If the patient feels much worse on the background of abolishing the causative drug, he needs hospital treatment: infusion of detoxification solutions( reamberin, isotonic sodium chloride solution and others), sorbents, glucocorticoids( prednisolone), antiemetics( metoclopromide and so on).
Simultaneously with the cancellation of the "culprit" of the disease, the patient should be prescribed drugs for the treatment of tension or migraine headaches( of course, depending on what form of headaches he had initially).These funds of the following groups:
- antidepressants( amitriptyline, paroxetine, fluoxetine, sertraline, venlafaxine and others);
- anticonvulsant( sodium valproate, topiramate and others).
If the patient is diagnosed with anxiety or depressive disorder, this is a direct indication for the consultation of the psychiatrist and the appointment of adequate treatment, as well as psychotherapy.
Forecast of
In case of successful persistent treatment, the prognosis for recovery is favorable: the abuzus headaches disappear completely. However, more than a third of patients may be relapsed! Patients should be aware of this and strictly control the amount and dose of pain medication they take. Begin to take the "culprit" drug( if there is an acute need for it) can only after 2 months, in a minimal dosage and with a frequency of reception is not more often 1-2 times a week.
Conclusion
Abuzusnye headaches occur in people who previously suffered from migraine headaches or tension, as a result of irrational intake of pain medications. This pathology delivers patients a significant discomfort, because the pains bother them around the clock for more than 15 days a month.

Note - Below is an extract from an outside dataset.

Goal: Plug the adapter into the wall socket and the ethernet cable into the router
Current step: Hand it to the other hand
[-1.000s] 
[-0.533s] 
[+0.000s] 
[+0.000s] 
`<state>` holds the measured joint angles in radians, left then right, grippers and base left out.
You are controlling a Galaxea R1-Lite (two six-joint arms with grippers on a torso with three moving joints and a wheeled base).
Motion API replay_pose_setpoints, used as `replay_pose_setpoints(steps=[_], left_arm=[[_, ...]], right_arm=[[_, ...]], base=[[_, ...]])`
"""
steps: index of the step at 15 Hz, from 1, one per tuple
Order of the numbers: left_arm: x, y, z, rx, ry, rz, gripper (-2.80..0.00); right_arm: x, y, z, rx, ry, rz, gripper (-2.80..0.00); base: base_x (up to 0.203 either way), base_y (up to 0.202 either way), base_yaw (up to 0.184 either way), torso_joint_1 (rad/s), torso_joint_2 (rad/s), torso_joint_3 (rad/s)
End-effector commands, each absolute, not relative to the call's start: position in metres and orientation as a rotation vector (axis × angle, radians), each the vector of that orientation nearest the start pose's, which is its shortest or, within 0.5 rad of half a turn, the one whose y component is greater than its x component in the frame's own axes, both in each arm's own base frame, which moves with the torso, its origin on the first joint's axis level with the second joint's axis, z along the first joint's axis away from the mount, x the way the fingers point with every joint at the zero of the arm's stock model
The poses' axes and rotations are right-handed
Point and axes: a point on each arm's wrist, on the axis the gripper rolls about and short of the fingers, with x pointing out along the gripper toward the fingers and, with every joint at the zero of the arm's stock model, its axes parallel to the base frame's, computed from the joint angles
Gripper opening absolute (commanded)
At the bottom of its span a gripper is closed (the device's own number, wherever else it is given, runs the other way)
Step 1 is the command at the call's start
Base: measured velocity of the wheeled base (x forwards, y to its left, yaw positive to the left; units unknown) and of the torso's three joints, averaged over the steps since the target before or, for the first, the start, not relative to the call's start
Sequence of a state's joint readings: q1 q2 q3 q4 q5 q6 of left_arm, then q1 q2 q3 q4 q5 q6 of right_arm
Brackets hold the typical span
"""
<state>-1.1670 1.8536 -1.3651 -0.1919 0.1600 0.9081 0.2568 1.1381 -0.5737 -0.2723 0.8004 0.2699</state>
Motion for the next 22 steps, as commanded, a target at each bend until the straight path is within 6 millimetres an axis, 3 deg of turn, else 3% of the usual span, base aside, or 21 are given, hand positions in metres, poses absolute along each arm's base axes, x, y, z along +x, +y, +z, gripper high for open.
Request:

The diagnosis is established retrospectively, when after the abolition of the "guilty" drug pains go away, returning to the original.
Actually, a complete refusal to take a medication that caused abusic headaches is the only effective method of treating them. This can be accompanied by a withdrawal syndrome, for the treatment of severe forms of which infusion of detoxification drugs, antiemetics, and glucocorticoid therapy are used. It is also necessary to treat primary cephalalgia, namely migraine or tension headache.
With early treatment and a positive attitude of the patient, the disease recedes, but within the next 5 years can recur.